Present the following entries again, word for word and in full.

+---+

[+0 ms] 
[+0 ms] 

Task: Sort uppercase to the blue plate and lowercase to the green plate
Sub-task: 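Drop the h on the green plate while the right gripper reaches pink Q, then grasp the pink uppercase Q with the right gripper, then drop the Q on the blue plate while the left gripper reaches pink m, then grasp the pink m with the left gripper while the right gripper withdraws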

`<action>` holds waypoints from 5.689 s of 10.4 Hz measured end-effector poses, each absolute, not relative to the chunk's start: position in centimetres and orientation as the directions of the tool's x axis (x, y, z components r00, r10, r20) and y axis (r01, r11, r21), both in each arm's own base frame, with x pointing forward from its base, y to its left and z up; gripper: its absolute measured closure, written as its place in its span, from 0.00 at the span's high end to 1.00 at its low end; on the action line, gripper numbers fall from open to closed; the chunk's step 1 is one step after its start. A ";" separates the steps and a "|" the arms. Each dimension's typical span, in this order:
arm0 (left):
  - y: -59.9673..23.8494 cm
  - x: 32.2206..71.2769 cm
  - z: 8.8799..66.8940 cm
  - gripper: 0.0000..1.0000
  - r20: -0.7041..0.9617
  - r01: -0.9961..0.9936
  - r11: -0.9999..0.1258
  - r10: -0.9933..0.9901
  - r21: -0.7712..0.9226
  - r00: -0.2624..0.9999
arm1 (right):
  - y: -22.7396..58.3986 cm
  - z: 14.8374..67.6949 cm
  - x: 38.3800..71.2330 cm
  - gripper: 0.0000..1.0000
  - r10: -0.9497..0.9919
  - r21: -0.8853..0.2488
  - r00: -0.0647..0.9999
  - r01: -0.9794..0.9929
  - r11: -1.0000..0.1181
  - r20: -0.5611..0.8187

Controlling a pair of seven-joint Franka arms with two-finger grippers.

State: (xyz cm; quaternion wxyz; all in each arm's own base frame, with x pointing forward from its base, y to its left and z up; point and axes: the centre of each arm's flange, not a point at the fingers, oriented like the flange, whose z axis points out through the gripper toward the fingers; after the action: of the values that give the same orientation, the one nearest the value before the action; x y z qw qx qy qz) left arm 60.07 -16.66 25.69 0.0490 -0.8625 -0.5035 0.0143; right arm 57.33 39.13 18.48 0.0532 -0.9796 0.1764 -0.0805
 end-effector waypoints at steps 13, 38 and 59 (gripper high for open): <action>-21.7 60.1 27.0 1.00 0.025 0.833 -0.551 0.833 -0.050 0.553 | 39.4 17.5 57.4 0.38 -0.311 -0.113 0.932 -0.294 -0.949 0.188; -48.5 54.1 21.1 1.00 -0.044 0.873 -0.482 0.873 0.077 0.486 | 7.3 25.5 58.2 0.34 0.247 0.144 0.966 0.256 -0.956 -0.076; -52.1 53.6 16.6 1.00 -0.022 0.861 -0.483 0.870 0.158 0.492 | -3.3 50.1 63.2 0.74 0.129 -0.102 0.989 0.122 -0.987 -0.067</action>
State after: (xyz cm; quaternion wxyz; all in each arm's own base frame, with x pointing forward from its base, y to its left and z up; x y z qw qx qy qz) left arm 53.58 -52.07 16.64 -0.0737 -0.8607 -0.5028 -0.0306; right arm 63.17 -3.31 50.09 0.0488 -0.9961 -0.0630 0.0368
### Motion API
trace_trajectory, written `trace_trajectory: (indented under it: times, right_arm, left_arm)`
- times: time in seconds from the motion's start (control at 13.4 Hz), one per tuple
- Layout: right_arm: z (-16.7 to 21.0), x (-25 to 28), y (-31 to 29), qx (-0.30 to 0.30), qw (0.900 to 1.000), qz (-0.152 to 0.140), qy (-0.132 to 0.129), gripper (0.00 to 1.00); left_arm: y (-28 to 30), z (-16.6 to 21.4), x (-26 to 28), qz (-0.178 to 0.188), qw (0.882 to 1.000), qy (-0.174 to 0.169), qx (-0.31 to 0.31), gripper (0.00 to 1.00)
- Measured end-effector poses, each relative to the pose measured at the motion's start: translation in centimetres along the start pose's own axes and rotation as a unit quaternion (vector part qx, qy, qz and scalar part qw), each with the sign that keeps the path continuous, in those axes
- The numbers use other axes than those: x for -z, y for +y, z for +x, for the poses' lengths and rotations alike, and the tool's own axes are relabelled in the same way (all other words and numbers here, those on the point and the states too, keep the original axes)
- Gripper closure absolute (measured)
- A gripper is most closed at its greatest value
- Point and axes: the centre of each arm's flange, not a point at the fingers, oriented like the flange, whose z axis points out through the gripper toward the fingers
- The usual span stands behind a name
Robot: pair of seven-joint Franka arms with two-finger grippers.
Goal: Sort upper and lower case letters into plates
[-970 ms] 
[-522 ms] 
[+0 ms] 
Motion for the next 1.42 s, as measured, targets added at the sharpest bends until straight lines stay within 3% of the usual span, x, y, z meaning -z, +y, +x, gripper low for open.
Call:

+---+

## Answer below
[+0 ms] 
[+0 ms] 

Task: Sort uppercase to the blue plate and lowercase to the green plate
Sub-task: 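Drop the h on the green plate while the right gripper reaches pink Q, then grasp the pink uppercase Q with the right gripper, then drop the Q on the blue plate while the left gripper reaches pink m, then grasp the pink m with the left gripper while the right gripper withdraws
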
`<action>` holds waypoints from 5.689 s of 10.4 Hz measured end-effector poses, each absolute, not relative to the chunk's start: position in centimetres and orientation as the directions of the tool's x axis (x, y, z components r00, r10, r20) and y axis (r01, r11, r21), both in each arm's own base frame, with x pointing forward from its base, y to its left and z up; gripper: its absolute measured closure, written as its place in its span, from 0.00 at the span's high end to 1.00 at its low end; on the action line, gripper numbers fall from open to closed; the chunk's step 1 is one step after its start. A ";" separates the steps and a "|" the arms. Each dimension's typical span, in this order:
arm0 (left):
  - y: -59.9673..23.8494 cm
  - x: 32.2206..71.2769 cm
  - z: 8.8799..66.8940 cm
  - gripper: 0.0000..1.0000
  - r20: -0.7041..0.9617
  - r01: -0.9961..0.9936
  - r11: -0.9999..0.1258
  - r10: -0.9933..0.9901
  - r21: -0.7712..0.9226
  - r00: -0.2624..0.9999
arm1 (right):
  - y: -22.7396..58.3986 cm
  - z: 14.8374..67.6949 cm
  - x: 38.3800..71.2330 cm
  - gripper: 0.0000..1.0000
  - r10: -0.9497..0.9919
  - r21: -0.8853..0.2488
  - r00: -0.0647..0.9999
  - r01: -0.9794..0.9929
  - r11: -1.0000..0.1181
  - r20: -0.5611..0.8187

Controlling a pair of seven-joint Franka arms with two-finger grippers.

State: (xyz cm; quaternion wxyz; all in each arm's own base frame, with x pointing forward from its base, y to its left and z up; point and axes: the centre of each arm's flange, not a point at the fingers, oriented like the flange, whose z axis points out through the gripper toward the fingers; after the action: of the values that give the same orientation, the one nearest the value before the action; x y z qw qx qy qz) left arm 60.07 -16.66 25.69 0.0490 -0.8625 -0.5035 0.0143; right arm 57.33 39.13 18.48 0.0532 -0.9796 0.1764 -0.0805
 end-effector waypoints at steps 13, 38 and 59 (gripper high for open): <action>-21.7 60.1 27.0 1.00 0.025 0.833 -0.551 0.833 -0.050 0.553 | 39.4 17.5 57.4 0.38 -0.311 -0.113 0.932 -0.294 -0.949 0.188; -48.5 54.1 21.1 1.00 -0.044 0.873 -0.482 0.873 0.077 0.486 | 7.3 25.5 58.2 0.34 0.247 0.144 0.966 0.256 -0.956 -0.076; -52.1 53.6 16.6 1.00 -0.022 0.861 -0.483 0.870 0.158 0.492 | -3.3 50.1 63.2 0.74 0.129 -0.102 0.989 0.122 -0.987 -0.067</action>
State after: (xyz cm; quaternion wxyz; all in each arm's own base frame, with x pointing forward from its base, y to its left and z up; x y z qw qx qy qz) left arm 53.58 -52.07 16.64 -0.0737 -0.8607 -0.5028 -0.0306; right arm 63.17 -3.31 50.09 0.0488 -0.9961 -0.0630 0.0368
### Motion API
trace_trajectory, written `trace_trajectory: (indented under it: times, right_arm, left_arm)`
- times: time in seconds from the motion's start (control at 13.4 Hz), one per tuple
- Layout: right_arm: z (-16.7 to 21.0), x (-25 to 28), y (-31 to 29), qx (-0.30 to 0.30), qw (0.900 to 1.000), qz (-0.152 to 0.140), qy (-0.132 to 0.129), gripper (0.00 to 1.00); left_arm: y (-28 to 30), z (-16.6 to 21.4), x (-26 to 28), qz (-0.178 to 0.188), qw (0.882 to 1.000), qy (-0.174 to 0.169), qx (-0.31 to 0.31), gripper (0.00 to 1.00)
- Measured end-effector poses, each relative to the pose measured at the motion's start: translation in centimetres along the start pose's own axes and rotation as a unit quaternion (vector part qx, qy, qz and scalar part qw), each with the sign that keeps the path continuous, in those axes
- The numbers use other axes than those: x for -z, y for +y, z for +x, for the poses' lengths and rotations alike, and the tool's own axes are relabelled in the same way (all other words and numbers here, those on the point and the states too, keep the original axes)
- Gripper closure absolute (measured)
- A gripper is most closed at its greatest value
- Point and axes: the centre of each arm's flange, not a point at the fingers, oriented like the flange, whose z axis points out through the gripper toward the fingers
- The usual span stands behind a name
Robot: pair of seven-joint Franka arms with two-finger grippers.
Goal: Sort upper and lower case letters into plates
[-970 ms] 
[-522 ms] 
[+0 ms] 
Motion for the next 1.42 s, as measured, targets added at the sharpest bends until straight lines stay within 3% of the usual span, x, y, z meaning -z, +y, +x, gripper low for open.
Call:

No further response is needed.